== What is being asked ==
Among the records, which lines include "sleeve"? List them.

Data extracted from a collection
********************

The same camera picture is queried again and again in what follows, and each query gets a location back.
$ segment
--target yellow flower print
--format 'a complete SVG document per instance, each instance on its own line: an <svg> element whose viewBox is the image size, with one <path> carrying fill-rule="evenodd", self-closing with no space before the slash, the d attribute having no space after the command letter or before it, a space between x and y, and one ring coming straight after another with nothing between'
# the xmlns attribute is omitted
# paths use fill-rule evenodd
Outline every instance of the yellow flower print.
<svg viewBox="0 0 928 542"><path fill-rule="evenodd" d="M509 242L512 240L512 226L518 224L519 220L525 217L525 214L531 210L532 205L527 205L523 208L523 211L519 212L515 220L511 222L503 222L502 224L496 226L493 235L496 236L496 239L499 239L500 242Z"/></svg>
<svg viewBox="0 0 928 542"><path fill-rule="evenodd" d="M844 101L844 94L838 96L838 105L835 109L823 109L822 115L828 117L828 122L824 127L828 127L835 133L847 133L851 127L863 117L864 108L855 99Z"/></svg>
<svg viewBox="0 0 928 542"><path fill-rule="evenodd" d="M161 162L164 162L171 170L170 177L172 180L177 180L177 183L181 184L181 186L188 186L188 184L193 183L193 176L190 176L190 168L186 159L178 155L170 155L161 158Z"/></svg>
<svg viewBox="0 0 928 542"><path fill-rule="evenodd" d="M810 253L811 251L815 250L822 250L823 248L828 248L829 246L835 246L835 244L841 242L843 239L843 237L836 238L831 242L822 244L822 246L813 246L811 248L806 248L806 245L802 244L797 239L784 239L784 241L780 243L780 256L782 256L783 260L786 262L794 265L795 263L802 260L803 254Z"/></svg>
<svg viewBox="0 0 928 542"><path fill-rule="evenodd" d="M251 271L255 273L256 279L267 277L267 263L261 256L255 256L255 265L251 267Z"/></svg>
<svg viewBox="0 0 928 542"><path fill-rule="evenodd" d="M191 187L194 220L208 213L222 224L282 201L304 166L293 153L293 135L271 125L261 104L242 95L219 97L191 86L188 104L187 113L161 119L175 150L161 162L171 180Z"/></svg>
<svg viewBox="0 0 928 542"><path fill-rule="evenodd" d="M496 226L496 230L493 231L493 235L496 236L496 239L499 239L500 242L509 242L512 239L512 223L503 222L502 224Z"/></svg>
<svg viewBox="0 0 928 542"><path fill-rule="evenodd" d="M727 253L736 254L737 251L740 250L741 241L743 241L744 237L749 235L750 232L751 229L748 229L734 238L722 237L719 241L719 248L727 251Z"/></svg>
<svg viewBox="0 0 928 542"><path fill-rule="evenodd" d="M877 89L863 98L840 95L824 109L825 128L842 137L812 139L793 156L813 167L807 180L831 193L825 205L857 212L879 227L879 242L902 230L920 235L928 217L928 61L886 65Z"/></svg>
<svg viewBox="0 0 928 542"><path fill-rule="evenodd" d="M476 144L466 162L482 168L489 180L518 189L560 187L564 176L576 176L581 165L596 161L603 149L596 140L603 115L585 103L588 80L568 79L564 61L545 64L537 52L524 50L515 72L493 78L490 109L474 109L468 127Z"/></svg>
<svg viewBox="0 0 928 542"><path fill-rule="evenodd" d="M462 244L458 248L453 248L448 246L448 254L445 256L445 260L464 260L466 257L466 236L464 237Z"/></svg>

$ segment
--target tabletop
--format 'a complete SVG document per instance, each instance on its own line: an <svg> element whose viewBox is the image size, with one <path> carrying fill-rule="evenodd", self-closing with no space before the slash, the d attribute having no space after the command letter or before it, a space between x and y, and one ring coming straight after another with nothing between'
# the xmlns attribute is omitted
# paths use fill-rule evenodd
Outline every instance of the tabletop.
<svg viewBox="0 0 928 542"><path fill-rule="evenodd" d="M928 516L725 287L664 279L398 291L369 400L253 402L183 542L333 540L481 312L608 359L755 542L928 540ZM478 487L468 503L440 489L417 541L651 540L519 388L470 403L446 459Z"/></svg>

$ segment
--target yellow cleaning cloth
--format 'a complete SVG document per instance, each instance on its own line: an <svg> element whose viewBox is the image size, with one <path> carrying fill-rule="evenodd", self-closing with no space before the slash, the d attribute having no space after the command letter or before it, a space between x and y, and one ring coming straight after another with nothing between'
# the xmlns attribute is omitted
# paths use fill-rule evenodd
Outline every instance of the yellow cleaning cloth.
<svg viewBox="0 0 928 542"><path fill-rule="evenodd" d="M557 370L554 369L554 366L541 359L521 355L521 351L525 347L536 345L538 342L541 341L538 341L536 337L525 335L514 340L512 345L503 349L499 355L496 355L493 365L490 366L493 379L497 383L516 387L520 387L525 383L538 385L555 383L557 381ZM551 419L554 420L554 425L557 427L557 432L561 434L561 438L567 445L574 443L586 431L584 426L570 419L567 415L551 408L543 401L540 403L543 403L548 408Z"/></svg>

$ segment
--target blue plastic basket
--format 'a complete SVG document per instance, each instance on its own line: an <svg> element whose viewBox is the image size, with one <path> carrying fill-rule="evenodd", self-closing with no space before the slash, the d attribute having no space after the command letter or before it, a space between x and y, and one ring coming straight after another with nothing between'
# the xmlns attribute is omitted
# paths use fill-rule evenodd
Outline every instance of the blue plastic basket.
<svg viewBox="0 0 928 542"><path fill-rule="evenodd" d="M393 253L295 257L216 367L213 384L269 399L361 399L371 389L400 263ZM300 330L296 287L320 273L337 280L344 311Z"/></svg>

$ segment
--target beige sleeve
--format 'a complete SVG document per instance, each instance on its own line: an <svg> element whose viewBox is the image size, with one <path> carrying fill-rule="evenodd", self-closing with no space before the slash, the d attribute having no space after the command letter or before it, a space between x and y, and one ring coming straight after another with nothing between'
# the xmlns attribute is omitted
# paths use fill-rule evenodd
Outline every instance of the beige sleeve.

********************

== Written answer ==
--target beige sleeve
Outline every instance of the beige sleeve.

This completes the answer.